## Problem requirements
Looking at the data below, state how many lines contain "camera". No other words are wanted.

___

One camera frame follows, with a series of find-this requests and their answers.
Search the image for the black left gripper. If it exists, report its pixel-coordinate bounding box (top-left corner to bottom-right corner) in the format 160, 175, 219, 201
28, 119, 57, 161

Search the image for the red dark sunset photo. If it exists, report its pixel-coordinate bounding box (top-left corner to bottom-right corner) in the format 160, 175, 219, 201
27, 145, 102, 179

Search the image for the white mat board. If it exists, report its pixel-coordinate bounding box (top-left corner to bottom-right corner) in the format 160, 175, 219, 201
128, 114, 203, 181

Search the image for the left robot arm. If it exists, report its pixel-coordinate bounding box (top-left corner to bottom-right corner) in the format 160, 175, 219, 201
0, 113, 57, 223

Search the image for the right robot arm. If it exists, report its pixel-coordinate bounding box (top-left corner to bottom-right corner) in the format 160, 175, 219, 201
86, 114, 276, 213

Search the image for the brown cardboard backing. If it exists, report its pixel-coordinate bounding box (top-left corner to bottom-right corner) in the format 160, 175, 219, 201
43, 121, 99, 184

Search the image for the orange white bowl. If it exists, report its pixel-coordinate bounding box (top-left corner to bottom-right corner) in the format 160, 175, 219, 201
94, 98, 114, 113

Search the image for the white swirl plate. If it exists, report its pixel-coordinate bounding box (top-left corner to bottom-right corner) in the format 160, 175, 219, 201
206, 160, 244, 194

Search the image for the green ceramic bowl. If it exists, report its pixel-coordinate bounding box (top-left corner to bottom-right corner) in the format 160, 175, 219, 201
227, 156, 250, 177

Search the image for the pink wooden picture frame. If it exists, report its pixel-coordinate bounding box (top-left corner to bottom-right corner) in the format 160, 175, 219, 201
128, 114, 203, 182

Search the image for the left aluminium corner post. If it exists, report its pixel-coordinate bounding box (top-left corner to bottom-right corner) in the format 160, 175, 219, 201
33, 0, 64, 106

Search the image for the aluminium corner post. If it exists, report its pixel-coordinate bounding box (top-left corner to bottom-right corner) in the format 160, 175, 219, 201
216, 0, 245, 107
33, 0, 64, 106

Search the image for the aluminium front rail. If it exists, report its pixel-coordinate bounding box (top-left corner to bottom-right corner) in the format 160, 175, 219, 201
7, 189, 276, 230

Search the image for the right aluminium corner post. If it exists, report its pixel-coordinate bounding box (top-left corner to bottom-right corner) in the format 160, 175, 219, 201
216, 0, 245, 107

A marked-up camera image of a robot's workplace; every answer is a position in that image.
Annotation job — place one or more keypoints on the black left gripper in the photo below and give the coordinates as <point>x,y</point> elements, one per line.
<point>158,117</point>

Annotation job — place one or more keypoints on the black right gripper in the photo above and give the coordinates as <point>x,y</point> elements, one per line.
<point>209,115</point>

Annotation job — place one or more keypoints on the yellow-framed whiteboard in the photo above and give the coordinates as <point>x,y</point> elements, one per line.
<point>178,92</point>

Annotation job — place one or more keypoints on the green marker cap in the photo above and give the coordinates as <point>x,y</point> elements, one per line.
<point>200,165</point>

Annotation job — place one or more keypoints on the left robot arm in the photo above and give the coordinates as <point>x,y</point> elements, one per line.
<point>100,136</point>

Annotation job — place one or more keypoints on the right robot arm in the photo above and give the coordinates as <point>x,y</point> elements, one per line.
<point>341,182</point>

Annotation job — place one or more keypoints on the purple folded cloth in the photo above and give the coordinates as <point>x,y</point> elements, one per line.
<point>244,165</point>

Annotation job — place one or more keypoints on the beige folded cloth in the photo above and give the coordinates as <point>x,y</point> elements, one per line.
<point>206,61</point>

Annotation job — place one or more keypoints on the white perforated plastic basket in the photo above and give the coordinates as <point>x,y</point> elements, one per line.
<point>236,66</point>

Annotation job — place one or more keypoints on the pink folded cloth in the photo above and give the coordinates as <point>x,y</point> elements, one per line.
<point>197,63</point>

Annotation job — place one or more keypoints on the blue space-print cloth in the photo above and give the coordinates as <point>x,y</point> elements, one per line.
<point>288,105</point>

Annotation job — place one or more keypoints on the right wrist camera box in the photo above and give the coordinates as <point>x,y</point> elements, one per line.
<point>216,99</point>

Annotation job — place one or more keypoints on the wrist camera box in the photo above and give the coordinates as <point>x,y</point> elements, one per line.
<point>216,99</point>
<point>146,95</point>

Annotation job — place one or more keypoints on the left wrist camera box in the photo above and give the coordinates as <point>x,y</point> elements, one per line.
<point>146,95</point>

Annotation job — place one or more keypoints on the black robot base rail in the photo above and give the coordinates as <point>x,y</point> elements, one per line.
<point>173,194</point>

___

## Reply to the task
5